Fitness And Smoking Don’t Mix
Gwyneth Paltrow is one of the most audible voices in Hollywood when it comes to fitness and health. Not that she can’t help it, really, people are just interested with the things she does, health-wise. Remember the cupping marks on her arms and legs when she attended a film premiere in New York? The tabloids feasted on that story for weeks.
An advocate of gluten-free diet which she was accused of forcing her children to follow and the recipe book which critics question for its accessibility to the general public because of its high-priced ingredient demands made her sound notorious. You’d think that Gwyneth Paltrow has had enough of these negative media feedback.
Now, when the Herald Sun publishes a story that puts Gwyneth Paltrow in the same title as smoking, it just pushes the credibility as being a health and fitness advocate off the line a little bit more.
In the article, the actress admits to allowing herself a cigarette each week.
Here’s the article on the Herald Sun:
Fitness Studio Owner, Gwyneth Paltrow Admits To Smoking
The little admission on smoking may have placed a question mark on all that healthy lifestyle promotions.
The Effects Of Smoking On Fitness
Fitness is the overall physiological and psychological condition of a person. To say that a person is fit means that that he is physically, mentally, and emotionally healthy.
It’s no secret that smoking affects a person’s fitness. First of all, it causes shortness of breath and lessens the supply of oxygen being supplied to the different designations in the body. When there’s less oxygen going into the muscles, you will have less energy and strength, as well.
The result is that whatever athletic potentials a person may have will be hampered. If you can’t breathe properly, you can’t give an all out performance.

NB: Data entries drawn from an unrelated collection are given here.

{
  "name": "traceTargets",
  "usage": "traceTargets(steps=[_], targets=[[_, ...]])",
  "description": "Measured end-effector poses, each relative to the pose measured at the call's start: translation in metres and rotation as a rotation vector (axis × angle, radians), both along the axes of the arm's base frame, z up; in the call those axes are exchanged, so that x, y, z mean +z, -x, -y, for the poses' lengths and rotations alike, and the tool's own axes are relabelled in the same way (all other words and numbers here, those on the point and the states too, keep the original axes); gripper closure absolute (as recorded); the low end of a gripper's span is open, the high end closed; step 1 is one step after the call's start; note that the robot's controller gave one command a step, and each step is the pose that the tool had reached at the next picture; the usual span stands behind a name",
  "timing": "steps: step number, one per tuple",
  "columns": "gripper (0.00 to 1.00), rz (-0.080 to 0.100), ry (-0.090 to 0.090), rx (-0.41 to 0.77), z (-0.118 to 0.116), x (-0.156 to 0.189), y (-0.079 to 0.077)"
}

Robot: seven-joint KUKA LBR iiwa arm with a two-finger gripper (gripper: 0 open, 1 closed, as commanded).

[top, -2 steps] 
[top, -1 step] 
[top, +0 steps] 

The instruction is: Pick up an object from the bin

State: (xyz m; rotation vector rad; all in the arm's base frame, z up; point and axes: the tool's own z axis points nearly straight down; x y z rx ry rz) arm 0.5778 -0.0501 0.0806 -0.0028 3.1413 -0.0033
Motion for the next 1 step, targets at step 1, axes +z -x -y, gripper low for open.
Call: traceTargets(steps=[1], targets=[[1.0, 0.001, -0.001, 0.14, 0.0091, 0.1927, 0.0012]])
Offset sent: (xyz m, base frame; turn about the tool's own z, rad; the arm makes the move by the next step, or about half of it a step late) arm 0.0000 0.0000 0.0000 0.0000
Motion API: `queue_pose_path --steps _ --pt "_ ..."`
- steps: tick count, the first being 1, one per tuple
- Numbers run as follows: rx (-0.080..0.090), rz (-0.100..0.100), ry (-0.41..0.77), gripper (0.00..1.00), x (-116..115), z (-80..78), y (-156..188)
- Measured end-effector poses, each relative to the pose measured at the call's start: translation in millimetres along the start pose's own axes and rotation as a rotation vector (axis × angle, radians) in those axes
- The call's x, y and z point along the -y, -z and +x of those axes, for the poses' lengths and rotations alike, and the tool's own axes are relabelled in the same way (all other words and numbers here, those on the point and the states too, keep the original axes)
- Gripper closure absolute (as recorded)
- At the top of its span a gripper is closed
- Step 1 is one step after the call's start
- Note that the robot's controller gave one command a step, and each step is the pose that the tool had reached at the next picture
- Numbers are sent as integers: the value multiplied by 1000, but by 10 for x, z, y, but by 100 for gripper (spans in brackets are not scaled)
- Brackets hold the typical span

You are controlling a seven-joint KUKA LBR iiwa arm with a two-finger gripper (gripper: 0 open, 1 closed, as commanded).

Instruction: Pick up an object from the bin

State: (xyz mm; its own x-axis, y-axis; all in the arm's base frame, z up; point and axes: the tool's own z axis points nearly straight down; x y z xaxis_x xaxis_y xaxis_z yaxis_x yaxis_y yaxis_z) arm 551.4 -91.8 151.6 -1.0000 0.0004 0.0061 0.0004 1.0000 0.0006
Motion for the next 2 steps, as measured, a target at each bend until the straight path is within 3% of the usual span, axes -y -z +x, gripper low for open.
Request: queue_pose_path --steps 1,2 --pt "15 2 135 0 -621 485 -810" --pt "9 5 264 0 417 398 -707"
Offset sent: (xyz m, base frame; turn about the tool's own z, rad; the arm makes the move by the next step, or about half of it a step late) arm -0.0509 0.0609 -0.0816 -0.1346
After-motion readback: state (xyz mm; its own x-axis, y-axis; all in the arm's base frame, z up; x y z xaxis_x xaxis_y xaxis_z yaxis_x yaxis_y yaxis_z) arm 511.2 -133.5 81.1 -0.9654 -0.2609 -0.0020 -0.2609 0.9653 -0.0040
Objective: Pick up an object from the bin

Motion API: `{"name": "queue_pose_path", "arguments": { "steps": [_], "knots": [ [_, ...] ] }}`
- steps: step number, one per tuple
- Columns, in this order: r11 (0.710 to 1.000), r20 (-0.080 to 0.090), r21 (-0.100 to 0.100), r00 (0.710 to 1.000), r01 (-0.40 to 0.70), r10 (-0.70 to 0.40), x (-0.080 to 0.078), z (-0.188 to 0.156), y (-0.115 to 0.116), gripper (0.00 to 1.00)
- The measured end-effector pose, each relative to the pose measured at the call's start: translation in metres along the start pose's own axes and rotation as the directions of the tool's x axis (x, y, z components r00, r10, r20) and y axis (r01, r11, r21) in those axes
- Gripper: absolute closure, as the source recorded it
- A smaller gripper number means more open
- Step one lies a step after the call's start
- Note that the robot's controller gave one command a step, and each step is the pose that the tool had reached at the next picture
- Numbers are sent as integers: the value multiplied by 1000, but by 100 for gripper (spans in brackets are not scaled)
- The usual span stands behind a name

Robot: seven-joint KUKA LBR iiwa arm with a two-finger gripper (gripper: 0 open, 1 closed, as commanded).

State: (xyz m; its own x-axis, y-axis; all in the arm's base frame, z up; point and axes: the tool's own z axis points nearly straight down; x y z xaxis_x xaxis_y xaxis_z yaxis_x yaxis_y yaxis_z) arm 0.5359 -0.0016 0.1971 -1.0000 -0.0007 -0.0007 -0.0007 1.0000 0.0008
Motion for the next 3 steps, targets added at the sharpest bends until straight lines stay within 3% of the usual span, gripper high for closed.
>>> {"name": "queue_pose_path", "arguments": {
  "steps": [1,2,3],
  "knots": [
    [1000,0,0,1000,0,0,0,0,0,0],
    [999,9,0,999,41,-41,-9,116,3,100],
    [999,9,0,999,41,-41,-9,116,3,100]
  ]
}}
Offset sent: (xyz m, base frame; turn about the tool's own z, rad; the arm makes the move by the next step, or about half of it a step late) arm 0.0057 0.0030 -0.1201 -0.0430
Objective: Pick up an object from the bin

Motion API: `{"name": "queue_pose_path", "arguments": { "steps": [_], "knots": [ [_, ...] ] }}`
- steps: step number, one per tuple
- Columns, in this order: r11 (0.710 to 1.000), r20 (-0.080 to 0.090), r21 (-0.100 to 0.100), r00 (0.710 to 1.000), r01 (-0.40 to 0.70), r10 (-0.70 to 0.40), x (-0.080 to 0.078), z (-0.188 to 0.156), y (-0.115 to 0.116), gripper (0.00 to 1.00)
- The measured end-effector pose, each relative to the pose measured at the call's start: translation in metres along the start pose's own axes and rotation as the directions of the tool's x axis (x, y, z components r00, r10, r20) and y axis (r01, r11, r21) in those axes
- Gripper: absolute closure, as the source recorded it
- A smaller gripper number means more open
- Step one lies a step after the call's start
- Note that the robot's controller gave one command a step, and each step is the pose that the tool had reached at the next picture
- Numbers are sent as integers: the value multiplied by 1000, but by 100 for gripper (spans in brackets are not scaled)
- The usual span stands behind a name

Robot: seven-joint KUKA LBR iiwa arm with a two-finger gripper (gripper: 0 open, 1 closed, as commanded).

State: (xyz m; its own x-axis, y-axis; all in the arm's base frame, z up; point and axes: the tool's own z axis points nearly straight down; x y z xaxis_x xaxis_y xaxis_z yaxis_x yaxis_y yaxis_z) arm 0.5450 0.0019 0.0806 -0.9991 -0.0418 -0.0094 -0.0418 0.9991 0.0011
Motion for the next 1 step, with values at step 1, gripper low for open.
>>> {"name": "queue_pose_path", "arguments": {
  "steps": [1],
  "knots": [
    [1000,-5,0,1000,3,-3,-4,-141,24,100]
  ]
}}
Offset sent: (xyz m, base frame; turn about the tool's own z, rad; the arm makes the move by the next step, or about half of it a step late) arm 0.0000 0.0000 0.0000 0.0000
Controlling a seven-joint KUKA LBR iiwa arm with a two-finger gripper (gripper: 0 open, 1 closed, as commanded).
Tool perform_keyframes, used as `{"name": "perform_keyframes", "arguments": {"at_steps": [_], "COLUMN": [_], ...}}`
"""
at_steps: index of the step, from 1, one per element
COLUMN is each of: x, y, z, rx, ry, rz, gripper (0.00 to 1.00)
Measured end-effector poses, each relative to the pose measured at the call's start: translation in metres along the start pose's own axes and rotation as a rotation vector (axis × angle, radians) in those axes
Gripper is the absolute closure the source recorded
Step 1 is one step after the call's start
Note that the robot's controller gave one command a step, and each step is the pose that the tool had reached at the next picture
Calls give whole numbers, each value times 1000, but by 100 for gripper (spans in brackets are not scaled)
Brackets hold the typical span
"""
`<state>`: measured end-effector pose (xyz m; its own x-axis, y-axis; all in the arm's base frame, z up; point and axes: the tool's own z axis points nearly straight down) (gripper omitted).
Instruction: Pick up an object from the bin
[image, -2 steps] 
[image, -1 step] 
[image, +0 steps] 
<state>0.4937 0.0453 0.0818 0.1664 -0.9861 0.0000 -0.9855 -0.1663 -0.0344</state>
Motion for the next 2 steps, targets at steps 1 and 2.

Smoking causes narrowing of airways (which causes the reduction of oxygen allowed into the body); this is the very reason why singers are strongly advised against the habit.
If you work out, then you smoke afterwards, you are putting your heart in a lot of risk. First of all, exercise, in itself, is hard as it is; your heart is already beating fast and you’re already breathing heavily. Smoking causes the heart to beat faster and makes breathing harder, limiting the oxygen supply of your body. There is just no positive contribution that smoking has for your fitness.
Fitness and smoking just don’t mix. The good news is that once you quit smoking, much of its effects will be reversed; even people as old as 60 years old have enjoyed improved health when they decided to quit the habit.